▶ [Directions for this task] Please show each line of the listing where "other" is present.

+-------+

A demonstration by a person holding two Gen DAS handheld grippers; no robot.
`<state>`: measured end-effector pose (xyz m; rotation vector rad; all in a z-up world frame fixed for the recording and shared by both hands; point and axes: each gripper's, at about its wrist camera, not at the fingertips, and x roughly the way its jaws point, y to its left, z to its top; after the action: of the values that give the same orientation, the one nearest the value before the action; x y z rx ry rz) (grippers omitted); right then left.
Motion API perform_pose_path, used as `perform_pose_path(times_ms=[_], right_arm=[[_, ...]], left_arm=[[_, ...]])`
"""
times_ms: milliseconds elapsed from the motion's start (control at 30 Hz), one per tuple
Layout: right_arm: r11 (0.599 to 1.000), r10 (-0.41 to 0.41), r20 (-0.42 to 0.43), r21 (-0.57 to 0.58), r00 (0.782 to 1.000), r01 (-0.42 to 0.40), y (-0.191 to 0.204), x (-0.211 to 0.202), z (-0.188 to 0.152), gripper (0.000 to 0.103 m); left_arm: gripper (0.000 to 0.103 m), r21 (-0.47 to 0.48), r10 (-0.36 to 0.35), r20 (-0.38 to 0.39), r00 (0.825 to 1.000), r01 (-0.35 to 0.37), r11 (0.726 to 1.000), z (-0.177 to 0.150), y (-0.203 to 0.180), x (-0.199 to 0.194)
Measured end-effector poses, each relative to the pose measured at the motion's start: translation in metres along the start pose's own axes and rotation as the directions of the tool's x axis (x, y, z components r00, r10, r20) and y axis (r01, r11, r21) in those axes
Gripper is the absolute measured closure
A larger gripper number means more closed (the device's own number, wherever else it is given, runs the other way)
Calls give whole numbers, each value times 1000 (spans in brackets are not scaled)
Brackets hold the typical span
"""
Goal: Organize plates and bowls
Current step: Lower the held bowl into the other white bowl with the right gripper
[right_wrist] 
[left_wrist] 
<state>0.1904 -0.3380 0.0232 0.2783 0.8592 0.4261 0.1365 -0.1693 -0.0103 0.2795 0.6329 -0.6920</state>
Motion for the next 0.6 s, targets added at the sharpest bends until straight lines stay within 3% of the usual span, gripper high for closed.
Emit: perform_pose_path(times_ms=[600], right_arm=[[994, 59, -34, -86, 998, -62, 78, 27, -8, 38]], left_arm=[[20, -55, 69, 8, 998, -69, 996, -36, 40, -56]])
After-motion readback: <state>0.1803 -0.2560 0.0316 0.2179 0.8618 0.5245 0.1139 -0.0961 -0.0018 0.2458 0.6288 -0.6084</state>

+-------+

▶ [Exercise output]
A larger gripper number means more closed (the device's own number, wherever else it is given, runs the other way)
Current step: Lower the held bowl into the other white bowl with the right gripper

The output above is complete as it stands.